##### Material provided #####

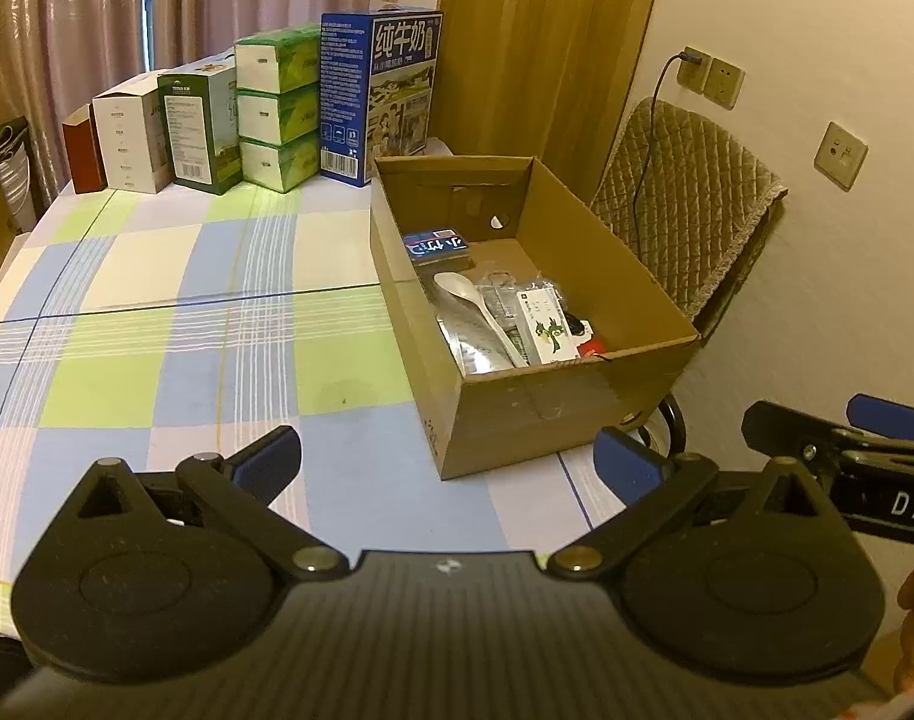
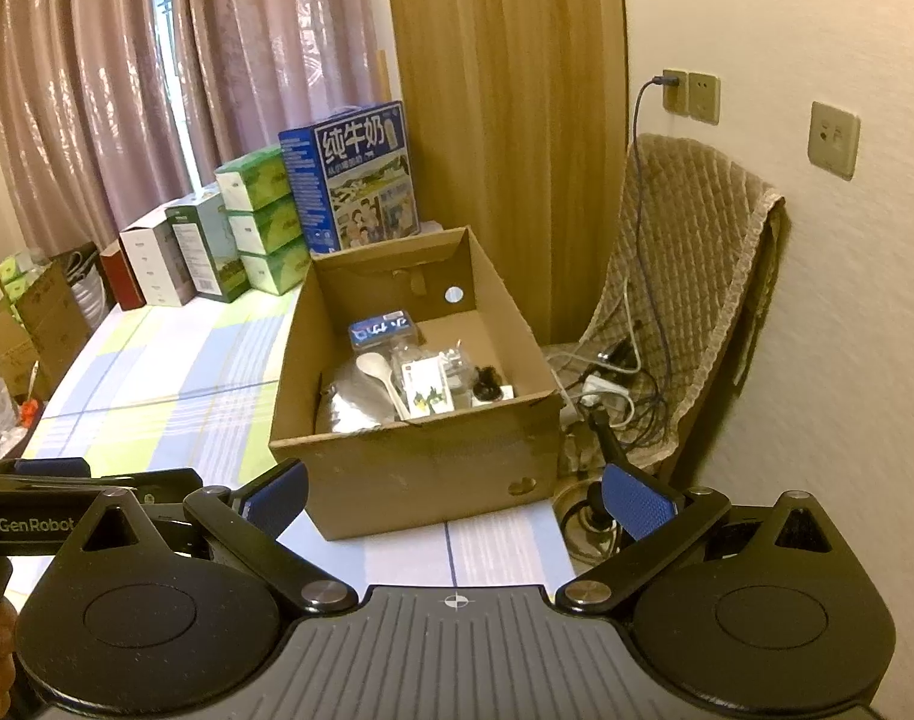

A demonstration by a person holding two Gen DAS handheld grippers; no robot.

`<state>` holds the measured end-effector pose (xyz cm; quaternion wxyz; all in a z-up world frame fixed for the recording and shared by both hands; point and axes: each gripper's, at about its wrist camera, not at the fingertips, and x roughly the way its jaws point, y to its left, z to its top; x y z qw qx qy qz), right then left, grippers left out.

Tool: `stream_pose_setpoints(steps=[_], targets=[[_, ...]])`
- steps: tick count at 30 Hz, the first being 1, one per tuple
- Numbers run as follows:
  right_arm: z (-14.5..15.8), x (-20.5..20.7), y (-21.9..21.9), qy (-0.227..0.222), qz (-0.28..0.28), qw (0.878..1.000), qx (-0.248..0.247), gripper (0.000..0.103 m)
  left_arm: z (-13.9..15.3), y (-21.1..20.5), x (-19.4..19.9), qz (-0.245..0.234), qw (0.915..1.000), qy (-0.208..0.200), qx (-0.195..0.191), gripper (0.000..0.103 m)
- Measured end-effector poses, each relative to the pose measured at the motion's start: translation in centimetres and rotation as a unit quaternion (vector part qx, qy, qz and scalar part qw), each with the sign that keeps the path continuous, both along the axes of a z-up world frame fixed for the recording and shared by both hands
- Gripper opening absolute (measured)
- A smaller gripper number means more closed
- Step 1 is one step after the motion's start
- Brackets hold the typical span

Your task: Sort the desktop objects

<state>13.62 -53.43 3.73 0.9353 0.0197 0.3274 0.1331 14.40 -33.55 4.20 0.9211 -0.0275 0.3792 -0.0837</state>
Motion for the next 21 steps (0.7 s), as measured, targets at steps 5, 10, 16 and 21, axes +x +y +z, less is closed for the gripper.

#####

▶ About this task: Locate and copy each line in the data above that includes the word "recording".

▶ Task response:
`<state>` holds the measured end-effector pose (xyz cm; quaternion wxyz; all in a z-up world frame fixed for the recording and shared by both hands; point and axes: each gripper's, at about its wrist camera, not at the fingertips, and x roughly the way its jaws point, y to its left, z to its top; x y z qw qx qy qz), right then left, grippers left out.
- Measured end-effector poses, each relative to the pose measured at the motion's start: translation in centimetres and rotation as a unit quaternion (vector part qx, qy, qz and scalar part qw), each with the sign that keeps the path continuous, both along the axes of a z-up world frame fixed for the recording and shared by both hands

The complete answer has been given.